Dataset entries
########

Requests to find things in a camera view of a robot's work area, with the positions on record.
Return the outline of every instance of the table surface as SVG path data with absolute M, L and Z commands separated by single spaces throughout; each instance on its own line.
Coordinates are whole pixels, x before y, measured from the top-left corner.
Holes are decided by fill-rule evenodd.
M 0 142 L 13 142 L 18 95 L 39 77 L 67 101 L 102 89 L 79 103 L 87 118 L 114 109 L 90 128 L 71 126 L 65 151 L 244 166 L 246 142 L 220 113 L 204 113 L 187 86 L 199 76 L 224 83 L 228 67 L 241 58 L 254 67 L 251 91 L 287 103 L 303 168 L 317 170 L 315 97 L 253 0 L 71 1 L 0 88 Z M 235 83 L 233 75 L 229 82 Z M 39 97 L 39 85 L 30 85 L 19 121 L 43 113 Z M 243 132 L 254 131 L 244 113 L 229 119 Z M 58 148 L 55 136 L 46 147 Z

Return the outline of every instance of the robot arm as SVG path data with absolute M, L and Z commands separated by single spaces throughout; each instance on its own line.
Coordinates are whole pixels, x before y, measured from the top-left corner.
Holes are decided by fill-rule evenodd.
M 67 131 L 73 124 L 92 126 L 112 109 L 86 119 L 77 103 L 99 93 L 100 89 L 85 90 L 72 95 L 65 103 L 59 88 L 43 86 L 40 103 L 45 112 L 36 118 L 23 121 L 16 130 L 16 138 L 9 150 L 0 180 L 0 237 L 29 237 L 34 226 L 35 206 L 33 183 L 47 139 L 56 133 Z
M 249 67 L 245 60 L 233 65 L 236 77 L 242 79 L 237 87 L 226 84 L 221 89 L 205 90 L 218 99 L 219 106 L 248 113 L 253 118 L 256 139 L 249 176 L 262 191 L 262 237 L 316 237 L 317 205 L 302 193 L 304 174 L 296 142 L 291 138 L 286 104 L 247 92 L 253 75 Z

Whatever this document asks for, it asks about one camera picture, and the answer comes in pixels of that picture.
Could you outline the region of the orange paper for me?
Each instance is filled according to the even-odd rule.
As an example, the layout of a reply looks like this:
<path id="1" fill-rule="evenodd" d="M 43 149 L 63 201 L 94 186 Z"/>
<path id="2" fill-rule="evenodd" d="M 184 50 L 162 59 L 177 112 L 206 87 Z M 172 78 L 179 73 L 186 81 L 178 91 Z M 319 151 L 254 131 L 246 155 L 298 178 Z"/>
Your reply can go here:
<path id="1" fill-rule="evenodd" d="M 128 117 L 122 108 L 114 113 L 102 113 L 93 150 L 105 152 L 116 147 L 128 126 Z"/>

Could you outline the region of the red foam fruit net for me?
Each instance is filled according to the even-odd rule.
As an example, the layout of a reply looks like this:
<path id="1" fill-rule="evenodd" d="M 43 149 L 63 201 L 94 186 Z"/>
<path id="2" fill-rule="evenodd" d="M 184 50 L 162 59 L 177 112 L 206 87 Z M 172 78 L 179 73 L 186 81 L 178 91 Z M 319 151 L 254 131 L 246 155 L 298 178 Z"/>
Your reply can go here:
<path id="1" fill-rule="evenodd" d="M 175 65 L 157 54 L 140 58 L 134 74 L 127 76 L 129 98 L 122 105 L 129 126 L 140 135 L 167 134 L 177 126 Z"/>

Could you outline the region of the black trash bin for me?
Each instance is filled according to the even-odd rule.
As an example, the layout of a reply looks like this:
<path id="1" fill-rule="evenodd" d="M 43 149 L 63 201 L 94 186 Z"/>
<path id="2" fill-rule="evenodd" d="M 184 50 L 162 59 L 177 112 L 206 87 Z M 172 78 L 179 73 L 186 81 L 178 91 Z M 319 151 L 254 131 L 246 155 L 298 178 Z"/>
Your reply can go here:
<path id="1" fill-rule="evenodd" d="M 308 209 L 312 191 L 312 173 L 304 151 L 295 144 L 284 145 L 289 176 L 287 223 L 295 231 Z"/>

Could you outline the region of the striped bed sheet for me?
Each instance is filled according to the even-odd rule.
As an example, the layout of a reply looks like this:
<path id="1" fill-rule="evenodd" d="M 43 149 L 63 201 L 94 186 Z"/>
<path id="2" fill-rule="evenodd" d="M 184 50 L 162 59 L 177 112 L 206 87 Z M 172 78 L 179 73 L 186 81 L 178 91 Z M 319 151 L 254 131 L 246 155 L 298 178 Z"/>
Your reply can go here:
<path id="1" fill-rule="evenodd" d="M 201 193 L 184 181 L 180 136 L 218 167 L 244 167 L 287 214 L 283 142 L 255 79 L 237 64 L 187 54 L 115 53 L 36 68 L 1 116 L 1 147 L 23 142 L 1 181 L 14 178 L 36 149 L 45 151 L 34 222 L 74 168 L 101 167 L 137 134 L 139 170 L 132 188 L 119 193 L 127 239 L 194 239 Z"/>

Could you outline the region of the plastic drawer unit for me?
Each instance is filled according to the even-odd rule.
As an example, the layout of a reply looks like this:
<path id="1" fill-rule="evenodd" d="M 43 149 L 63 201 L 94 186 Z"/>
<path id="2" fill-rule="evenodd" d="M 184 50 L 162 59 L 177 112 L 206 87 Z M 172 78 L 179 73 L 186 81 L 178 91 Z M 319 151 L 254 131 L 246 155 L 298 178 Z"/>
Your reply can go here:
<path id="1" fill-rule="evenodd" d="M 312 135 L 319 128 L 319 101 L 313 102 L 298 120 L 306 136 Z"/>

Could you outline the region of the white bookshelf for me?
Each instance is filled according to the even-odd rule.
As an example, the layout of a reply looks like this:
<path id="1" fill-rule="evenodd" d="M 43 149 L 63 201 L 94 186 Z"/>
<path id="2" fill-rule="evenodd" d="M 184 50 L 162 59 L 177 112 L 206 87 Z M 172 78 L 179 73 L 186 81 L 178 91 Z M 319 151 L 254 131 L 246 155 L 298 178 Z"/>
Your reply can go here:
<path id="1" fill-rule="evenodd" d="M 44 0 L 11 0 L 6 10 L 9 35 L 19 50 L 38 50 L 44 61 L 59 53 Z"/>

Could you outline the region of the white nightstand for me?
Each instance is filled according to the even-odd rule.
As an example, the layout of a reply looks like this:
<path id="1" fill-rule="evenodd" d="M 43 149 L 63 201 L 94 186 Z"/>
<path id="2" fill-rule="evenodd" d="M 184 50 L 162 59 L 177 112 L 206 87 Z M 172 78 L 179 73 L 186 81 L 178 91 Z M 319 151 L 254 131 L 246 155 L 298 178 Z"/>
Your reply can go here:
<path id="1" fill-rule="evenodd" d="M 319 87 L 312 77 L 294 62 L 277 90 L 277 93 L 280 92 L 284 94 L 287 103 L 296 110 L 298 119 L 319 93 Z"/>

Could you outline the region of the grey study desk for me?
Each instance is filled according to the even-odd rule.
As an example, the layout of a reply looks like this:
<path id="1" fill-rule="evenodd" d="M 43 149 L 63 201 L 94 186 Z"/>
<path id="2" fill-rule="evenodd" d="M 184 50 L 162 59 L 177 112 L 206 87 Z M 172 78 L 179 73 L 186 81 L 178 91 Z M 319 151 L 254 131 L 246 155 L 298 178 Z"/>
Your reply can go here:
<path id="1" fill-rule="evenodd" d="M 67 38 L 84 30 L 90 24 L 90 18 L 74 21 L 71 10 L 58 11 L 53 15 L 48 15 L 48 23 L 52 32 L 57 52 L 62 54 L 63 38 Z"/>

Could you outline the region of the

########

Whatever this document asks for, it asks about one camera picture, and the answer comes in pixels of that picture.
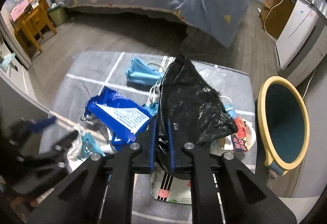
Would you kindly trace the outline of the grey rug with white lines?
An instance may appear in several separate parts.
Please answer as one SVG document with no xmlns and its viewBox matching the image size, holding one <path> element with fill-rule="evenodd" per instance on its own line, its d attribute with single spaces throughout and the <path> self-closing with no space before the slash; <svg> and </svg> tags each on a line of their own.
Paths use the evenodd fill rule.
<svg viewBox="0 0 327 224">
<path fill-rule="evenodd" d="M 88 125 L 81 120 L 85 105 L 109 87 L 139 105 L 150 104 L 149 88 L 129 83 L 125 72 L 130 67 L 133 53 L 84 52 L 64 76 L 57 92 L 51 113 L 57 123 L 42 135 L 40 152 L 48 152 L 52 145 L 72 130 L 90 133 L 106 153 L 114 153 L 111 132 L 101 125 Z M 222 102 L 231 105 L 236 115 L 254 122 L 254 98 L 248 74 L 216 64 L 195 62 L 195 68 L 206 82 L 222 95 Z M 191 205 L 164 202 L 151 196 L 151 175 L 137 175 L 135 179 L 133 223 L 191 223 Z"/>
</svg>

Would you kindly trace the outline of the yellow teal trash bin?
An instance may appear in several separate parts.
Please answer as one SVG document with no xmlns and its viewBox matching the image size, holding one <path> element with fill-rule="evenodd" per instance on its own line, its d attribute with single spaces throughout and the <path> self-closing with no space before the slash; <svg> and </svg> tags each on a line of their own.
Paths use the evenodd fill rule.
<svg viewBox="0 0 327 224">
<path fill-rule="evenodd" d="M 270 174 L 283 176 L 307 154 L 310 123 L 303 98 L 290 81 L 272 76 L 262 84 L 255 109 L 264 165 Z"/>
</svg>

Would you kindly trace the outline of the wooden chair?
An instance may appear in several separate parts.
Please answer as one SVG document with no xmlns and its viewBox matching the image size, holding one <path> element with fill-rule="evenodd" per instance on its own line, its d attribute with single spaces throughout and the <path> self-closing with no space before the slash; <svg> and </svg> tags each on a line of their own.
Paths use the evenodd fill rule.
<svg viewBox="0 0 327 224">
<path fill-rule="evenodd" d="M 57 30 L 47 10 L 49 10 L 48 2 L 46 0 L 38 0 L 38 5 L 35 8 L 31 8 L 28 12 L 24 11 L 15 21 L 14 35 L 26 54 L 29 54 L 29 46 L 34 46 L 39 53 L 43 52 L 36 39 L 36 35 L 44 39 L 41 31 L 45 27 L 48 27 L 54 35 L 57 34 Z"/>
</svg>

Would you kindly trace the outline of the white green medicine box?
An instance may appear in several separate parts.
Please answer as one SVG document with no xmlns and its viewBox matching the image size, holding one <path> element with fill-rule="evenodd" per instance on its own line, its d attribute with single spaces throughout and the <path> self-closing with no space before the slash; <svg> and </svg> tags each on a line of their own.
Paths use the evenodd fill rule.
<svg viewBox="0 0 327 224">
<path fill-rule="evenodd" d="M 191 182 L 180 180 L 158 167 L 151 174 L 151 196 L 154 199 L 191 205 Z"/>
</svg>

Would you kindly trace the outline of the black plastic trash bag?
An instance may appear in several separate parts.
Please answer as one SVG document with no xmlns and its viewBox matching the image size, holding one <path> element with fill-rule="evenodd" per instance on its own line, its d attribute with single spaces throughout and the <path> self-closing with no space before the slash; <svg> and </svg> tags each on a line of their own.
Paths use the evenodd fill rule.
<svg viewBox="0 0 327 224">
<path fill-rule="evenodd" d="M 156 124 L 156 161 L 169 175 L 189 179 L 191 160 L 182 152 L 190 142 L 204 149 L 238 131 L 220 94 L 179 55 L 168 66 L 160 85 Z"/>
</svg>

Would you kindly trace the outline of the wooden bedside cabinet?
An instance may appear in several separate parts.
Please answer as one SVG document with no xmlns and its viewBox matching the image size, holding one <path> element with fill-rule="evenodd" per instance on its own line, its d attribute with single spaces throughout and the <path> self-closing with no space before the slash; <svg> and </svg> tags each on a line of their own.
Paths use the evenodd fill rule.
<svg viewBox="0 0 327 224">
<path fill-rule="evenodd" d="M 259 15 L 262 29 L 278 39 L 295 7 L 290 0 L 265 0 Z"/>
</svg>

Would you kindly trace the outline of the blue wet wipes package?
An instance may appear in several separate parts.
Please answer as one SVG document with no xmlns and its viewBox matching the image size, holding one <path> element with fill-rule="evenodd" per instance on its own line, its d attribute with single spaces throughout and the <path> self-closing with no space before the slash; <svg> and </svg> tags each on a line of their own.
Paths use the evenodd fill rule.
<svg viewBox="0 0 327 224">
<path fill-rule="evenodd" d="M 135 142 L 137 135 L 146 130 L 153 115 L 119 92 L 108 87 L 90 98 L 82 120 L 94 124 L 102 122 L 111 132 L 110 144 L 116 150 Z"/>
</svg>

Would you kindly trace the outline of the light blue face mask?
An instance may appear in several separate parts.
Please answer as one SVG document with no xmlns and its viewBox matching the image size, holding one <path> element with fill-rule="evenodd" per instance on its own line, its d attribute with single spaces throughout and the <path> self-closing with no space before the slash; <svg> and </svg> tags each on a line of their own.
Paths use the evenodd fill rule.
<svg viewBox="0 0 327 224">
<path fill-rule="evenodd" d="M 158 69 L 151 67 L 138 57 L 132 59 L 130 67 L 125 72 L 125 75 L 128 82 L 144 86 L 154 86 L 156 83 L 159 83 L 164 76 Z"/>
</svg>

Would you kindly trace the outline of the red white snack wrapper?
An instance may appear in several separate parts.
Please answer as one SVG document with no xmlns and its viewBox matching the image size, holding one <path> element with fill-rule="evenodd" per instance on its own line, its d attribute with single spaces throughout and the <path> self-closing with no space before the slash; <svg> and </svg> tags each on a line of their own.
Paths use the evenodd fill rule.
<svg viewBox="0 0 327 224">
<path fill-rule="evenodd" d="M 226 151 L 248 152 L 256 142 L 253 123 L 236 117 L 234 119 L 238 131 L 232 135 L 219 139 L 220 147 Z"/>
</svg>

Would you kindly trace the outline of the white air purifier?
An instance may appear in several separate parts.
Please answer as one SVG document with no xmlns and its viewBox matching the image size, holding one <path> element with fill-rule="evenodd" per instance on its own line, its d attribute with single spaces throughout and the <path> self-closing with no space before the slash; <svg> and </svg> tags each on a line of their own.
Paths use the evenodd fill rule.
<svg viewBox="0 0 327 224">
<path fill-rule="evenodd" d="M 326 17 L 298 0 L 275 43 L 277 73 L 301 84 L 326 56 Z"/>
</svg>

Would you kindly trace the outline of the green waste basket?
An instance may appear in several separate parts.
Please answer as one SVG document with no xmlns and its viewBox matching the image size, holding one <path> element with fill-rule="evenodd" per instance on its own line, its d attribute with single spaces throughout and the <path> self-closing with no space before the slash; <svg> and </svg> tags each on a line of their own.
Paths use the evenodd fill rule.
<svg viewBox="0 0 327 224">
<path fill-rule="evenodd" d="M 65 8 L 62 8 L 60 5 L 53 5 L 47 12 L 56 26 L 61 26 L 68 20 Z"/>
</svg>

########

§ Brief
Return, from the entries, each line that holds "wooden".

§ Task answer
Would you kindly trace the outline of the wooden chair?
Would you kindly trace the outline of the wooden bedside cabinet?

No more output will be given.